Glad that got it working - I’m about 3 weeks into Python myself, finding
it to be a very good language to work with.
On Fri, 30 Nov 2012 19:06:01 +0000, flymail wrote:
> hendersj;2507906 Wrote:
>> Glad that got it working - I’m about 3 weeks into Python myself,
>> finding it to be a very good language to work with.
>>
>>
> +1 - great high-level language! Combine it with C++ and inline assembler
> and you’re unstoppable !
>
> I’ve been tinkering with Python for over two years and you’re telling me
> what to do after your three weeks !
LOL
It has a lot of interesting capabilities - I picked up a couple of the
O’Reilly books, but I asked a developer I’m doing some work with what
he’d use for XML manipulation, and he said Python, so I checked it out.
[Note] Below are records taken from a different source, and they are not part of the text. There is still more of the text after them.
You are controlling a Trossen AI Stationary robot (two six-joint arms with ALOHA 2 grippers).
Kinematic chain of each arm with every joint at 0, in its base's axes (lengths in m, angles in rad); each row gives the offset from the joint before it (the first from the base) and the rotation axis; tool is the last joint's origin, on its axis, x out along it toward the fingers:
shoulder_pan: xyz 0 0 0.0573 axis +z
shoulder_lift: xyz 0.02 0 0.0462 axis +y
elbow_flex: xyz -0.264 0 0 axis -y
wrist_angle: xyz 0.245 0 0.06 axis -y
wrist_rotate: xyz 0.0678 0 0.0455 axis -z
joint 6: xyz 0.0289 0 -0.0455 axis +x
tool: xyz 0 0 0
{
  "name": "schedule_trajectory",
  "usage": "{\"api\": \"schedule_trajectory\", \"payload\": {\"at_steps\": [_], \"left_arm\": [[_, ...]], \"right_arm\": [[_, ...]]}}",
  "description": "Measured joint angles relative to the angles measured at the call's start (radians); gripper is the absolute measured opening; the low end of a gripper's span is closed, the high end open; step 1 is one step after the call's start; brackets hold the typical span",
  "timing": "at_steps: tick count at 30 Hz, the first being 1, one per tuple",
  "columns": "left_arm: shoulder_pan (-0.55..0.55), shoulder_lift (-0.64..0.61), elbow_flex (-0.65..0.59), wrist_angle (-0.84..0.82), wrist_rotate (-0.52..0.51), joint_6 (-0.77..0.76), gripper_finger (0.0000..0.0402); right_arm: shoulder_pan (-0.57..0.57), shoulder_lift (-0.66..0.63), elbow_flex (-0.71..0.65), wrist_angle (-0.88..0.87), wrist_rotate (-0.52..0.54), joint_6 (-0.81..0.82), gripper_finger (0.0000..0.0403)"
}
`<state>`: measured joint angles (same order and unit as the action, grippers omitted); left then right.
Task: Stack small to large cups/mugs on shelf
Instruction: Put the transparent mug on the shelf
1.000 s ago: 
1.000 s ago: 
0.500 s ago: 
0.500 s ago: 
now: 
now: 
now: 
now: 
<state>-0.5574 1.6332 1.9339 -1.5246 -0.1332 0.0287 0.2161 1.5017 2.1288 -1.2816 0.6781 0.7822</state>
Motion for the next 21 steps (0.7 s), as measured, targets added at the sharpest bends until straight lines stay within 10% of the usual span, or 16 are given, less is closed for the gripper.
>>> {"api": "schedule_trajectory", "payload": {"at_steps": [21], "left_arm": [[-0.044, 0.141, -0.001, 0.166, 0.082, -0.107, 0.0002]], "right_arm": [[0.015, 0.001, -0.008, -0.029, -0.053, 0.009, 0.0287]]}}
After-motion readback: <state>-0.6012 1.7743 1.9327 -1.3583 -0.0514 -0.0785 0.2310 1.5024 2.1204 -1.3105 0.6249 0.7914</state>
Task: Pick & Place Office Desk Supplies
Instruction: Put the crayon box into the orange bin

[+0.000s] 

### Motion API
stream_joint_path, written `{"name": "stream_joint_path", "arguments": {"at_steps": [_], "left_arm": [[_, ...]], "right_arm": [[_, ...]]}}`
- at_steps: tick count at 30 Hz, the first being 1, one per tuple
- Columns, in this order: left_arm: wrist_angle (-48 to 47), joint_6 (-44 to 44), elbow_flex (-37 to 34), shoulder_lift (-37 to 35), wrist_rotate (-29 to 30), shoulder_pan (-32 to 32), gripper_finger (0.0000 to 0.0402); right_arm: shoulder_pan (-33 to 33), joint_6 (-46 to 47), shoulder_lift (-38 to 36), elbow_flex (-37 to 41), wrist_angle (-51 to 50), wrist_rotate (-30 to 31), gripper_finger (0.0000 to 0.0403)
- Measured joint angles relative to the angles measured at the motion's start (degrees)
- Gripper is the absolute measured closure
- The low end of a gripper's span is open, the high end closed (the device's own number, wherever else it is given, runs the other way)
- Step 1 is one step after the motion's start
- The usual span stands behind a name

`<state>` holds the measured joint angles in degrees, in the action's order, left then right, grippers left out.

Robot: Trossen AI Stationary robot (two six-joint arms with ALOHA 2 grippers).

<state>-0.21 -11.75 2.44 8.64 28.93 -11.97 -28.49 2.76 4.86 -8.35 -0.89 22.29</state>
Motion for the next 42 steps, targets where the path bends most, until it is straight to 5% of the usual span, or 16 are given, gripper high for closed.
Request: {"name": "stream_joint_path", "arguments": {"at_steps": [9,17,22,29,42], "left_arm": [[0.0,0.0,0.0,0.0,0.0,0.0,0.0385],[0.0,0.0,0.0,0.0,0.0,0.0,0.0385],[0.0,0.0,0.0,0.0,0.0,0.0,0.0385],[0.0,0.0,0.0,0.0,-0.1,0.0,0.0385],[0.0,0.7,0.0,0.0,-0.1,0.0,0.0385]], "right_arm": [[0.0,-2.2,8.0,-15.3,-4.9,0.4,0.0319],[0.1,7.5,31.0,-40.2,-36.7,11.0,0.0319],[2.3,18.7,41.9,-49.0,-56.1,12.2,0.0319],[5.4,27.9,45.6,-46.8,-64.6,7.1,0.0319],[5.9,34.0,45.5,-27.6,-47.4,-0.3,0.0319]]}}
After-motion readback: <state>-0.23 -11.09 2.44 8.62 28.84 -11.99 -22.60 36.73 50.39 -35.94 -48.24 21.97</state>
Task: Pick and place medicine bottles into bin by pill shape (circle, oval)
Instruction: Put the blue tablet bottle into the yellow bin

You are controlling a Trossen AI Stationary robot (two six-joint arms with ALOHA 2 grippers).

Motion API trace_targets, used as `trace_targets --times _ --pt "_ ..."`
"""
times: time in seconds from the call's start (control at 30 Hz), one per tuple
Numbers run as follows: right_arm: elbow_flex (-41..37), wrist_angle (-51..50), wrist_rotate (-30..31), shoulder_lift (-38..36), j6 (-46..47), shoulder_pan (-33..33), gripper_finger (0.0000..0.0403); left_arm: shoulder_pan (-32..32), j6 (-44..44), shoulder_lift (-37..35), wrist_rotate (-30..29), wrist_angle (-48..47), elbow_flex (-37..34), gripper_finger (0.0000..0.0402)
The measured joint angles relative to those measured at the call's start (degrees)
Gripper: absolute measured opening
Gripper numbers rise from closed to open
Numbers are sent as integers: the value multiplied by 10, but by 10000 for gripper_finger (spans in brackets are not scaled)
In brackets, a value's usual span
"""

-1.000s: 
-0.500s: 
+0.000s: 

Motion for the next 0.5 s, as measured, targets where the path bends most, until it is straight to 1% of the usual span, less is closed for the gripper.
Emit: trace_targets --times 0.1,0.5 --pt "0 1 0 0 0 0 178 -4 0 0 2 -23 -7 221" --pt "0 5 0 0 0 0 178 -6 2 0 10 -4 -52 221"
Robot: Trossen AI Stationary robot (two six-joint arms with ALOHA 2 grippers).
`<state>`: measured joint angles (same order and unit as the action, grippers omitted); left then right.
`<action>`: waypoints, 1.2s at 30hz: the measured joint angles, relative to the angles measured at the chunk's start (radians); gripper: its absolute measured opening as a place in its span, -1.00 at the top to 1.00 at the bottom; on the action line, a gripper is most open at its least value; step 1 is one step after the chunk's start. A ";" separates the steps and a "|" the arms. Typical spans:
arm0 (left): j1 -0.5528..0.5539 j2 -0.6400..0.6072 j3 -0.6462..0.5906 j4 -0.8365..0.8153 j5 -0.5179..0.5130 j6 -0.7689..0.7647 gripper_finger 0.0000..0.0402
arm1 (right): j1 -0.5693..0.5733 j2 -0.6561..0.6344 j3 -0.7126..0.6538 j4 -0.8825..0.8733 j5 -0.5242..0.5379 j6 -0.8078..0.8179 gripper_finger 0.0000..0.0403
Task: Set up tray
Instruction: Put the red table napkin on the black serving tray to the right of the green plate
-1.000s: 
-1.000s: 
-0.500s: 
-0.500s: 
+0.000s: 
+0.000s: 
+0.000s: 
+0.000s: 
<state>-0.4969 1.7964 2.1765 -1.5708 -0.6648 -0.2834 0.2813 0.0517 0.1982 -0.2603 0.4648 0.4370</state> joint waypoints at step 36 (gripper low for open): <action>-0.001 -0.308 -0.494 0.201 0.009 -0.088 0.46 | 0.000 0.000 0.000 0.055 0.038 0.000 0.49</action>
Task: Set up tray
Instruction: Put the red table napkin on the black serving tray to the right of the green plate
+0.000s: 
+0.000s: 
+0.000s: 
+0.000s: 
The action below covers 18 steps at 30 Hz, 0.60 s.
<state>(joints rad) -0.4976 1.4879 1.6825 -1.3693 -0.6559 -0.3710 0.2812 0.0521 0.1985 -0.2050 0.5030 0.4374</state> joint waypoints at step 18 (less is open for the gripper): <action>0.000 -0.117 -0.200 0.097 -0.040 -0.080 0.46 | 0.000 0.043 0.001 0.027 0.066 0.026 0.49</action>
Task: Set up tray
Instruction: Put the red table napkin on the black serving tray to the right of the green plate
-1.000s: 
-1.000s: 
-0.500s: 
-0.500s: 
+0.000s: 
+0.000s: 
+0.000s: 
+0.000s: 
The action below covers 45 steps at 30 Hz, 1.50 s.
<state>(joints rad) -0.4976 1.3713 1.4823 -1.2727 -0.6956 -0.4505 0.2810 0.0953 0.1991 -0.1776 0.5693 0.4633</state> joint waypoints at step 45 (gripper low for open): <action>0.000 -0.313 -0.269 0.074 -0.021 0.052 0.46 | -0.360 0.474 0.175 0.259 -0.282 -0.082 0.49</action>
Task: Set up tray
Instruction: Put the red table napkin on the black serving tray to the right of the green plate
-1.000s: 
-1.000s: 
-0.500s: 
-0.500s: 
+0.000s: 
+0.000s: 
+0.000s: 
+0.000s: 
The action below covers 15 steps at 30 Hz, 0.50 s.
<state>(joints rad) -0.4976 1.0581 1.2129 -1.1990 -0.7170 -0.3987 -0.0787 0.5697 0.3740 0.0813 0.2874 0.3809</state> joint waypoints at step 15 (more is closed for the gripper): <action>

Took a little bit to remember some of my old OOP programming courses from
college, but things are clicking back into place.
Sounds like you have a similar background in languages to mine - if
you’re doing C++ and inline assembly. I’ve worked in probably a
couple dozen languages over the years, so new languages are just about
picking up syntax for me, in general - but my OOP experience was limited
to very early C++ (when it was translated to C by a precompiler and then
compiled) and Ada pre-Ada95.
I’m really liking the simplicity, flexibility, and extensibility.
I think Python’s implementation of OOP is a little simplistic. For example classes can’t have private member data or protected member functions. Another woeful omission is any equivalent of switch-case branch syntax - the `dictionary method’ is highly restrictive.
Yes :), but I really don’t like the clunky AT&T syntax preferred by the gcc compiler.
Originally I was dragged kicking and screaming into Python after having previously used MATLAB for scientific calculations, since they introduced the numeric package NumPy which accelerates floating point array operations using LAPACK/BLAS. And I haven’t looked back since. I just wonder where the world is going on the use of Python 3…
On Sun, 02 Dec 2012 06:36:01 +0000, flymail wrote:
> hendersj;2507917 Wrote:
>> Took a little bit to remember some of my old OOP programming courses
>> from college, but things are clicking back into place.
>
> I think Python’s implementation of OOP is a little simplistic. For
> example classes can’t have private member data or protected member
> functions. Another woeful omission is any equivalent of switch-case
> branch syntax - the `dictionary method’ is highly restrictive.
Yeah, but for a scripting language it’s still not bad. I also ran into
the issue with a lack of switch/case (funny you should mention that, I
had wanted to do that as I evaluated different tags in the input XML
document).
> hendersj;2507917 Wrote:
>> <SNIP>I’m really liking the simplicity, flexibility, and extensibility.
>
> Originally I was dragged kicking and screaming into Python after having
> previously used MATLAB for scientific calculations, since they
> introduced the numeric package NumPy which accelerates floating point
> array operations using LAPACK/BLAS. And I haven’t looked back since. I
> just wonder where the world is going on the use of Python 3…
I had done a little bit of work in XML parsing in AWK - that
was…interesting. <g> What I’ve been doing is taking documentation
written in a doc tool, exported to a variant of docbook, and
restructuring it.
Been an interesting project - and finding good documentation on lxml.etree
has been interesting (the official site isn’t bad, but I’d like to see a
list of all the methods with summaries and examples, and many of the
methods are missing useful examples, I find).
Maybe I’ll have to learn it well enough to write my own book.